For starters, different rules apply to these situations and you need to be sure which of the two apply to you.
“Split” custody is the situation where there is more than one child and each spouse has custody of one or more of them. That is, the custody of the children is spread out, or split, between the two parents.
“Shared” custody is “where a spouse exercises a right of access to, or has physical custody of, a child for not less than 40 per cent of the time over the course of a year”. This is a new term for family law lawyers and it is not yet clear how this will be interpreted. For example, there is considerable uncertainty over how the courts will be figuring out what “40 per cent of the time over the course of a year” means. Does this include time when the children are in school or away at summer camp? Is there a difference if the camp is a day camp or an overnight camp? If the camp is paid for jointly, will the time there be counted equally?
For practical purposes where there is split custody the courts will figure out how much each parent would have had to pay for child support if the child was in the custody of the other and then subtract the smaller payment from the larger one to figure out the difference. The parent who would have had to make the larger payment will then pay the “difference” to the other as the proper amount of child support. Once this is calculated, the court will then look at the “add ons” to see who should be paying whom for those.
So the first step is to figure out the difference in child support each parent would pay if the child was in the custody of the other parent and then figure out who should pay how much to whom for the special or extraordinary expenses (“add ons”).
Where there is shared custody the situation is different and more complicated. The Guidelines provide as follows:
Where a spouse exercises a right of access to, or has physical custody of, a child for not less than 40 per cent of the time over the course of a year, the amount of the child support order must be determined by taking into account:
- the amount set out in the applicable tables for each of the spouses;
- the increased costs of shared custody arrangements; and
- the conditions, means needs and other circumstances of each spouse and of any child of the marriage for whom support is sought.”

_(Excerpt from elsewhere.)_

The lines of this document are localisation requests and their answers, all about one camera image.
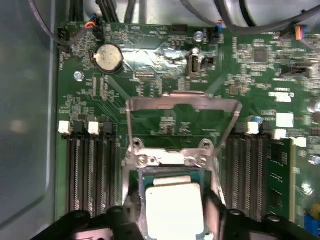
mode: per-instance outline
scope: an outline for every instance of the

As a result, where there is shared custody the court must determine what each parent would have had to pay for child support if the child was in the care of the other, then determine what the “increased” costs would be because of the “shared custody arrangements” and then take into consideration the “condition, means, needs and other circumstances of each spouse and of any child for whom the support is being sought.” It is this last step which will create the greatest amount of uncertainty because it seems to put the courts back into the position before the Guidelines of looking into the “conditions, means needs and other circumstances of each spouse” as well as for the child. The specific wording makes it definitive that in the case of shared parenting. The court will analyze to a lot more than the gross income of the non-custodial parent and will analyze the income and circumstances of the other spouse.